Turner drove a Holman Moody-prepared Studebaker Lark in the 2-hour compact car race accompanying the inaugural United States Grand Prix at Sebring, Florida, on December 12, 1959. He finished second overall, trailing the disc-brake-equipped Jaguar 3.4 of Walt Hansgen.

Turner frequently stayed out partying until the early hours, usually with a friend and fellow driver, Joe Weatherly.

Accomplishments
He is noted for several other racing accomplishments:

 The only NASCAR driver to win two Grand National races in a row from the pole by leading every lap (Rochester, New York, and Charlotte, North Carolina in July 1950)
 The only win in NASCAR for Nash — Charlotte 150 — April 1, 1951
 The only driver to win 25 major NASCAR races in one season driving the same car in each of them (in 1956 — 22 were won as the #26 car in the convertible division, the other three, including the 1956 Southern 500, were with a top welded on.)
 The only driver to win a major NASCAR race that was red-flagged because his car was the only one still running (at the Asheville-Weaverville, North Carolina track on September 30, 1956.)
 Turner conceptualized, secured financing for, and built Charlotte Motor Speedway in 1960 before being forced out by his business partners.
 The first driver to climb Pikes Peak in less than 15 minutes (in a 1962 Ralph Moody Ford — the actual time was 14 minutes 37 seconds for the 12.42-mile course.)
 The first winner of the American 500 at the Rockingham Speedway (in a 1965 Woods Brothers Ford.)
 The first driver to qualify for a NASCAR Grand National race at a speed greater than 180 miles per hour (1967 Daytona 500, driving #13, a 1967 Smokey Yunick Chevrolet.)
Turner's 1967 Daytona 500 car designed by Smokey Yunick, seen to the right, was the inspiration for the car driven by the Talladega Nights character Reese Bobby. The car was banned by NASCAR thus starting Smokey's tenuous relationship with NASCAR.
 In 1999, he was inducted into the Virginia Sports Hall of Fame.
 In 2006, he was inducted intothe Motorsports Hall of Fame of America.
 In 2016, he was inducted into the NASCAR Hall of Fame.

Labor union
Needing money to support the newly constructed Charlotte Motor Speedway, Turner and his business partner Bruton Smith turned to the Teamsters Union to organize a union for them, the Federation of Professional Athletes, in 1961. According to The Washington Post: "His aims are for better purses, a share in broadcasting rights and retirement benefits for the drivers." NASCAR founder Bill France Sr. refused to let any driver who was a part of the union race, and eventually all the drivers except for Turner and Tim Flock sided with France. Turner and Flock were banned for life and Charlotte Motor Speedway went bankrupt before being saved by its board of directors.

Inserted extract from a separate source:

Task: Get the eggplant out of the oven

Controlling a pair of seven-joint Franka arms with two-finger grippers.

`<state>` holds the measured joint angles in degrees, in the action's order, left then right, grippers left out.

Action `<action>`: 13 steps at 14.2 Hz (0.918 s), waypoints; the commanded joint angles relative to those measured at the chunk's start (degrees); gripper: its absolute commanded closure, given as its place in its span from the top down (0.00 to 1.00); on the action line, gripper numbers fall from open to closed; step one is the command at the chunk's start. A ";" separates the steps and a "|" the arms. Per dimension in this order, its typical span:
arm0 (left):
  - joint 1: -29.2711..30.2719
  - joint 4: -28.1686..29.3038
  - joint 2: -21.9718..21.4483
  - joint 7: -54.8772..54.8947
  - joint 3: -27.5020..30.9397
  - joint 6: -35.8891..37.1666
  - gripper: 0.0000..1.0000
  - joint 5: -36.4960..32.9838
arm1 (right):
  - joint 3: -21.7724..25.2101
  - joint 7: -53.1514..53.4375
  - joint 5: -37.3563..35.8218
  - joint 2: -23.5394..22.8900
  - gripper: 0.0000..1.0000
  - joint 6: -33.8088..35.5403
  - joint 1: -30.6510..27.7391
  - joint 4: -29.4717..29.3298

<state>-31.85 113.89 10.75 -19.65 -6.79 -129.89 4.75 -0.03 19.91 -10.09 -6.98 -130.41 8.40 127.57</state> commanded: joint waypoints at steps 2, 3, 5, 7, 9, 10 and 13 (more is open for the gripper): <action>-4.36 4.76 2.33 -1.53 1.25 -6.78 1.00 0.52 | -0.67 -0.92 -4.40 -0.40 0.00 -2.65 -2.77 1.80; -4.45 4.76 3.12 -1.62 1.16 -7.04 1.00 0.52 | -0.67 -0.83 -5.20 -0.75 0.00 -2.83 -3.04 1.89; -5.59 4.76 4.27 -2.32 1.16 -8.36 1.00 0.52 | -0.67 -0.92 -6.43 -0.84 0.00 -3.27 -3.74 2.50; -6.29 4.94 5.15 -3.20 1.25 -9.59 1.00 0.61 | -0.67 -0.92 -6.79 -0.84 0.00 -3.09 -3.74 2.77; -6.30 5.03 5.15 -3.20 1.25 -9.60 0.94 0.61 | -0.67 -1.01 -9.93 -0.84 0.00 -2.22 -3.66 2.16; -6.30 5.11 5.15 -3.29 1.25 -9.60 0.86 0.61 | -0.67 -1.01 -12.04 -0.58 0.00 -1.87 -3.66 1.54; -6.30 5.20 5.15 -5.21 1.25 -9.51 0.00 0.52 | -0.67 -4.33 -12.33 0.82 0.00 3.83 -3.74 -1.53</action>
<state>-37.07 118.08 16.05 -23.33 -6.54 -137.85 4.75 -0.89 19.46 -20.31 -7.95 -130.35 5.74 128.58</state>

Turner continued to race under other sanctioning bodies, including the Midwest Association for Race Cars (MARC), even promoting his 100-mile event on the dirt at Lakewood Speedway, Georgia, in October 1961. Tim Flock finished second in that event. Turner and Flock sued NASCAR and France, "seeking $200,000 punitive damages each and restitution for loss of earnings." "Attorneys for the drivers claim the ban represents a violation of state right to work laws because test driving contracts involving $150 a day plus expenses were canceled as a result of the action. NASCAR and France's attorneys contended the ban isn't a right-to-work violation because it doesn't involve an employer-employee relationship. They said Flock and Turner are individual contractors and not employees of NASCAR or any track."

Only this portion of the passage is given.